[105] “Nouait”.
It was probably in consequence of the delays to which we have referred, in the publication of Fresnel’s memoirs, that as late as December, 1826, the Imperial Academy at St Petersburg proposed, as one of their prize-questions for the two following years, this,—“To deliver the optical system of waves from all the objections which have (as it appears) with justice been urged against it, and to apply it to the polarization and double refraction of light.” In the programme to this announcement, Fresnel’s researches on the subject are not alluded to, though his memoir on diffraction is noticed; they were, therefore, probably not known to the Russian Academy.
Young was always looked upon as a person of marvellous variety of attainments and extent of knowledge; but during his life he hardly held that elevated place among great discoverers which posterity will probably assign him. In 1802, he was constituted Foreign Secretary of the Royal Society, an office which he held during life; in 1827 he was elected one of the eight Foreign Members of the Institute of France; perhaps the greatest honor which men of science usually receive. The fortune of his life in some other respects was of a mingled complexion. His profession of a physician occupied, sufficiently to fetter, without rewarding him; while he was Lecturer at the Royal Institution, he was, in his lectures, too profound to be popular; and his office of Superintendent of the Nautical Almanac subjected him to much minute labor, and many petulant attacks of pamphleteers. On the other hand, he had a leading part in the discovery of the long-sought key to the Egyptian hieroglyphics; and thus the age which was marked by two great discoveries, one in science and one in literature, owed them both in a great measure to him. Dr. Young died in 1829, when he had scarcely completed his fifty-sixth year. Fresnel was snatched from science still more prematurely, dying, in 1827, at the early age of thirty-nine.

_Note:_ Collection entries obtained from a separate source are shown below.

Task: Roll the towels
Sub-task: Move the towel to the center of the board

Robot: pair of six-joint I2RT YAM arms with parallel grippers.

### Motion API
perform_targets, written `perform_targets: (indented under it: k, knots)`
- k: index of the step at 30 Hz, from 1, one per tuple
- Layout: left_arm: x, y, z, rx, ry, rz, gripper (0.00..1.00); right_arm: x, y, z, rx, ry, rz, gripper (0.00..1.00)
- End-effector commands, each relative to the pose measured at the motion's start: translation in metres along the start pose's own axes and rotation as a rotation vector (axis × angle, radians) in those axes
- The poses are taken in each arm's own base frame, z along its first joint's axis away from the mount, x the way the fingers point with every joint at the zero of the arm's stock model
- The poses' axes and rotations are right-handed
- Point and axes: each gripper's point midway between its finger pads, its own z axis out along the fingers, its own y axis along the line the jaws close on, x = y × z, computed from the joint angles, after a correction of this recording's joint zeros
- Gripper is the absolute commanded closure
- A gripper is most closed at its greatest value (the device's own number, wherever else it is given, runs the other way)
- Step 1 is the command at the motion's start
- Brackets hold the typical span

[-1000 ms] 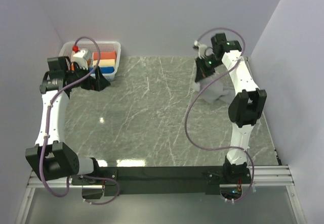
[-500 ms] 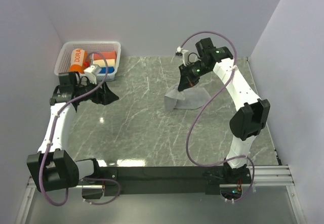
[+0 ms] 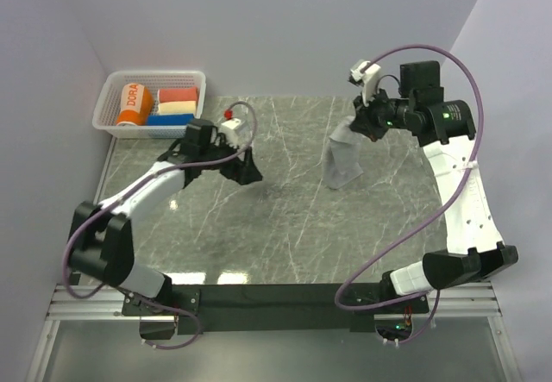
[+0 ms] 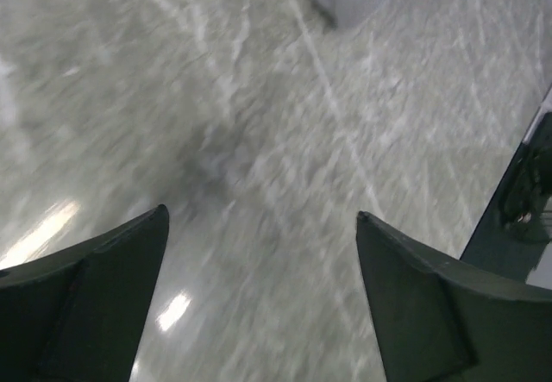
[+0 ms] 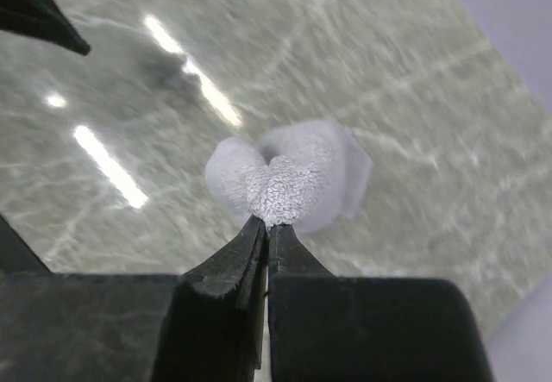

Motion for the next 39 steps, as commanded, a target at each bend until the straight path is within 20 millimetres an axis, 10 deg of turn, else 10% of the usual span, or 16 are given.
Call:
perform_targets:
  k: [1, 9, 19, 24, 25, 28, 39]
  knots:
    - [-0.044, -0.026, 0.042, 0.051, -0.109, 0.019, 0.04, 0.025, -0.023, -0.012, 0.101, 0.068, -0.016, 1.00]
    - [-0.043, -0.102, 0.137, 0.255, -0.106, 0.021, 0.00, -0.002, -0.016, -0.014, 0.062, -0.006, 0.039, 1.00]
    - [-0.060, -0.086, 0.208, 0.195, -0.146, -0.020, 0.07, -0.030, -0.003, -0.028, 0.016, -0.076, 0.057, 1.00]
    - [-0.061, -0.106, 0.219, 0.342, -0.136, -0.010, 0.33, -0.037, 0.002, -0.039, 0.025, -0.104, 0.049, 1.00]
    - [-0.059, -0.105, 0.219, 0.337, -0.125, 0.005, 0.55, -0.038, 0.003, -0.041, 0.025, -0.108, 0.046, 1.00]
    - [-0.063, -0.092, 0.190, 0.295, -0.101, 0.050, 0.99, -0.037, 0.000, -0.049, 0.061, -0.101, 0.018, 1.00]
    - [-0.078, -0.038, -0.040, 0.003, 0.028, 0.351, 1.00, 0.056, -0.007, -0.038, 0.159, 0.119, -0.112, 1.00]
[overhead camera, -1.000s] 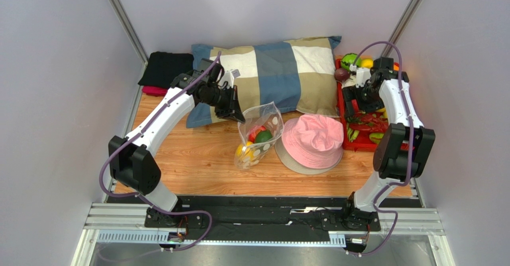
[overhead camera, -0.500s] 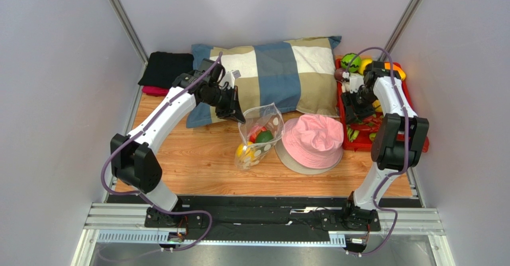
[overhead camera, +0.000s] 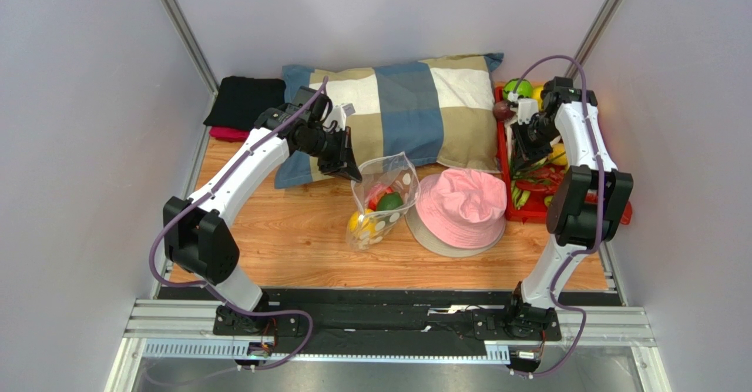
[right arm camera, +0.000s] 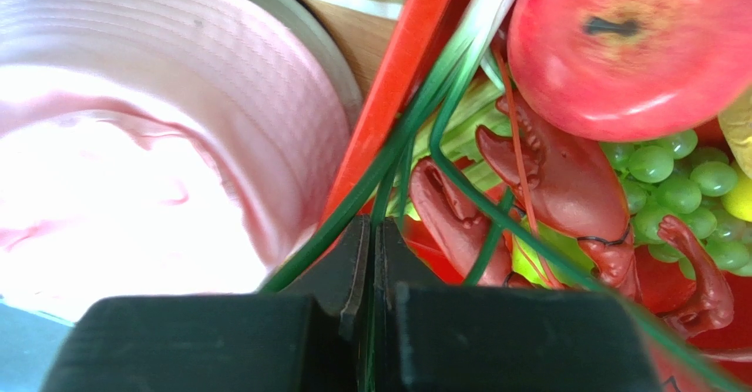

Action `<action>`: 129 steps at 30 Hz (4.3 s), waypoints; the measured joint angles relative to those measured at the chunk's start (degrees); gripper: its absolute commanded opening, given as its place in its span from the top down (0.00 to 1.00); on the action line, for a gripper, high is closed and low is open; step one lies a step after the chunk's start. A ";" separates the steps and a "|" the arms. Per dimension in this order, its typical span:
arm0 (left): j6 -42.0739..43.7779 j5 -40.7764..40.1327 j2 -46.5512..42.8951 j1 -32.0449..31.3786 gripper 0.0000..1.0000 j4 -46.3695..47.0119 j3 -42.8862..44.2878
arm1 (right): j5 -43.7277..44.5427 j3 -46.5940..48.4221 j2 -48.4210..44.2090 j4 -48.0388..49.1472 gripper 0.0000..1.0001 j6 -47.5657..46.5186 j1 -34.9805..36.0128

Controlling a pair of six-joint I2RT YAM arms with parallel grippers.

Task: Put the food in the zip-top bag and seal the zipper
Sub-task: Pick up the fake vegetable from the bin, then place the fake vegetable in the zipper food storage bag.

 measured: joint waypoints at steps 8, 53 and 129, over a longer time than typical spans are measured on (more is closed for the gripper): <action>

We need not say that both these great philosophers possessed, in an eminent degree, the leading characteristics of the discoverer’s mind, perfect clearness of view, rich fertility of invention, and intense love of knowledge. We cannot read without great interest a letter of [118] Fresnel to Young,[106] in November, 1824: “For a long time that sensibility, or that vanity, which people call love of glory, is much blunted in me. I labor much less to catch the suffrages of the public, than to obtain an inward approval which has always been the sweetest reward of my efforts. Without doubt I have often wanted the spur of vanity to excite me to pursue my researches in moments of disgust and discouragement. But all the compliments which I have received from MM. Arago, De Laplace, or Biot, never gave me so much pleasure as the discovery of a theoretical truth, or the confirmation of a calculation by experiment.”
[106] I was able to give this, and some other extracts, from the then unedited correspondence of Young and Fresnel, by the kindness of (the Dean of Ely) Professor Peacock, of Trinity College, Cambridge, whose Life of Dr. Young has since been published.
Though Young and Fresnel were in years the contemporaries of many who are now alive, we must consider ourselves as standing towards them in the relation of posterity. The Epoch of Induction in Optics is past; we have now to trace the Verification and Application of the true theory.
CHAPTER XIII.
Confirmation and Extension of the Undulatory Theory.
AFTER the undulatory theory had been developed in all its main features, by its great authors, Young and Fresnel, although it bore marks of truth that could hardly be fallacious, there was still here, as in the case of other great theories, a period in which difficulties were to be removed, objections answered, men’s minds familiarized to the new conceptions thus presented to them; and in which, also, it might reasonably be expected that the theory would be extended to facts not at first included in its domain. This period is, indeed, that in which we are living; and we might, perhaps with propriety, avoid the task of speaking of our living contemporaries. But it would be unjust to the theory not to notice some of the remarkable events, characteristic of such a period, which have already occurred; and this may be done very simply. [119]
In the case of this great theory, as in that of gravitation, by far the most remarkable of these confirmatory researches were conducted by the authors of the discovery, especially Fresnel. And in looking at what he conceived and executed for this purpose, we are, it appears to me, strongly reminded of Newton, by the wonderful inventiveness and sagacity with which he devised experiments, and applied to them mathematical reasonings.